Centralizing these services prevents duplication and creates efficiencies. In addition, it allows more resources to be allocated toward our staff and patients.
We’ve seen great results, especially with the organizations who have been affiliated the longest. There’s more resources to be allocated toward direct care at the bedside that otherwise would have been spent toward indirect costs.
With 16 years of experience, where have you seen the biggest change and challenge?
Healthcare is evolving quickly, forcing us to think and operate differently. When recruiting, we’re now not only competing with other hospice organizations but with other industries, too.
A big challenge is workforce demand. It can be difficult to attain and retain qualified staff to do this type of work. Although a challenge, it’s prompting us to become more efficient by centralizing back office functions, so our clinical staff can utilize more resources at the bedside – which eases the high demands of their roles.
Another change is the length of stay. We have much shorter time periods to see patients – the length of stay has shortened for a variety of reasons. This can take a physical and emotional toll on our care teams Therefore, it’s our responsibility to provide the proper resources necessary for them to continue giving quality care in a shortened time period.
Ohio’s Hospice has gained many efficiencies due to integrated technology. What advice would you offer to organizations like yours when it comes to selecting a technology vendor?
Find a trusting, valuable partner who stands behind their values.

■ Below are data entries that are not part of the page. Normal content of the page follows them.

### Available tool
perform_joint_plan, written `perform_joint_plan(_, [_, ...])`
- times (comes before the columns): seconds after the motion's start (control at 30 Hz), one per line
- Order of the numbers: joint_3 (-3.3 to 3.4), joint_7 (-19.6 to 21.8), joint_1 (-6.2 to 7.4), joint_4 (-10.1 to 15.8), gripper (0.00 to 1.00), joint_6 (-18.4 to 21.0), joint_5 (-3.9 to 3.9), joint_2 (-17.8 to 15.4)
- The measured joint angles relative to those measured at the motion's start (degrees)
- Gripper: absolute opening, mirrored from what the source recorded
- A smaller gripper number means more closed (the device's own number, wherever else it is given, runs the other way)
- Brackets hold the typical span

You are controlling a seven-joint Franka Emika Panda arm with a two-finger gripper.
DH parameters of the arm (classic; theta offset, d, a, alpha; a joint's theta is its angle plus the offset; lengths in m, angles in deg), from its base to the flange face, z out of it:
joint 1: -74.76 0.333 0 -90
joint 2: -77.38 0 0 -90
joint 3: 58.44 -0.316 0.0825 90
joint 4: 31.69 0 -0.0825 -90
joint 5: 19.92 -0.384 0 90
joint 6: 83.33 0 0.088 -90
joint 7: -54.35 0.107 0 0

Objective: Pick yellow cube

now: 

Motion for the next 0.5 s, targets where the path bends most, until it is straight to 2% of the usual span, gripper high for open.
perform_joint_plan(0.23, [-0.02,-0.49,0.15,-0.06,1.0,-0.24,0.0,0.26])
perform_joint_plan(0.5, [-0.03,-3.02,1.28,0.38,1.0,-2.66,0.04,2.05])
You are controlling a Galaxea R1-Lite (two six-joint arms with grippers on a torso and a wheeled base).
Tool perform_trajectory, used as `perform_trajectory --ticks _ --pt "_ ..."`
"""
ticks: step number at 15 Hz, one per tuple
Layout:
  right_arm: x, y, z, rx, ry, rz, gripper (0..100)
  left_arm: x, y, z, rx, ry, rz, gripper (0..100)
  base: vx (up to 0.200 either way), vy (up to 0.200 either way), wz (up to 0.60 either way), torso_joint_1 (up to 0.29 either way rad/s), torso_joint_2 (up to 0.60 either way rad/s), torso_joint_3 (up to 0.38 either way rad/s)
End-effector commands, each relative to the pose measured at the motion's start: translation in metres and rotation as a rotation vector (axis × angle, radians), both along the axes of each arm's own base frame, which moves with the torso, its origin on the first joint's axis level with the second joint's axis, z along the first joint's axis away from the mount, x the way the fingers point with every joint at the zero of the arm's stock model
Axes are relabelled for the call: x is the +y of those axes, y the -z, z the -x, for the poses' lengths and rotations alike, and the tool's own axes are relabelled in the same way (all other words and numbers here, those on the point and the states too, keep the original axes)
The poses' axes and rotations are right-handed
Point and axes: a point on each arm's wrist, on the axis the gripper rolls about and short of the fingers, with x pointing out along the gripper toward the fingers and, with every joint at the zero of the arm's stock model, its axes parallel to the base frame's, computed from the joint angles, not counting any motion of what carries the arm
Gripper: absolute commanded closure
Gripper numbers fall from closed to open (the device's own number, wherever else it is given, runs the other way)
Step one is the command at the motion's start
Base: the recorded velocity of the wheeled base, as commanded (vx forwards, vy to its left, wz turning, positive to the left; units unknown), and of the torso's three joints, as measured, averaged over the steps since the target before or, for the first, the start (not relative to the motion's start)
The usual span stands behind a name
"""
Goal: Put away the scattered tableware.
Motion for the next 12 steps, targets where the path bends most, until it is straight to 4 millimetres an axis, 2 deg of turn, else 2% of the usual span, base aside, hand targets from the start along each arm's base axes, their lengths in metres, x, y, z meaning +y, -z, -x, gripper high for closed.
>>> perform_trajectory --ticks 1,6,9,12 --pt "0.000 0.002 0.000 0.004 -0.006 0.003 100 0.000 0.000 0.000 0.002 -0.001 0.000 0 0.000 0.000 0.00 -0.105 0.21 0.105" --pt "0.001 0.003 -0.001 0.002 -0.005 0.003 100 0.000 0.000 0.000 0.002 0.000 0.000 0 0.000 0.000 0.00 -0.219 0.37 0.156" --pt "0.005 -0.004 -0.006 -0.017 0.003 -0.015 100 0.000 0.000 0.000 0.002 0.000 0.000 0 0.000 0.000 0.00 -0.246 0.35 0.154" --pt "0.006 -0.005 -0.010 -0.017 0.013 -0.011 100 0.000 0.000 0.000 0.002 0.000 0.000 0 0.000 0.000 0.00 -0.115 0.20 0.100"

It’s important to prioritize the partnership aspect. We didn’t want to be a customer, we wanted to be a partner. We have lofty goals, not only with our hospice service, but also with two growing areas – chronic care management and population health management. So, we needed a strong partner to get us to where we need to be as an enterprise.
Equally important is to consider the continuum of care when selecting a vendor. You’re probably not going to find yourself solely in the hospice world anymore, so you’ve got to think more upstream in order to serve dynamic and different populations in your community. For Ohio’s Hospice, having one electronic health record (EHR) system and one partnership is key to getting us where we need to be.
Additionally, your technology should help remove the wall between the patient and the caregiver. Make the caregiver’s world as simple as possible with technology and tools that ensure their first priority is the patient – not the technology.
Another key factor when selecting a technology partner is to make sure they have a road map for mobile capabilities. You don’t want your clinicians carrying around an office when serving clients offsite. Your organization needs the best, most simple tools possible that allow clinicians to focus on their patients.
Finally, make sure your technology partner allows for seamless exchange of information. It’s vital to be able to share medical records and patient information with other organizations who aren’t using the same EHR system as you.
Fast forward five years. What will Ohio’s Hospice look like?
Ohio’s Hospice affiliates and associates will all be on the same EHR, using the same system. I believe our affiliations will continue to grow throughout Ohio as well as our population health and chronic care management care organizations.
I envision hospices all around the country modeling a program like ours so they can gain efficiencies to continue to provide superior care. My desire for Ohio’s Hospice is to be instrumental in helping other alliances around the country grow.
About Ohio's Hospice
Ohio’s Hospice is a network of mission-driven, not-for-profit hospice and palliative care providers leading a collaborative transformation to assure superior end-of-life care.
The organization is dedicated to preserving and sustaining the legacy of community-based, person-centered care at the end of life for all who could benefit from quality, compassionate care regardless of the ability to pay.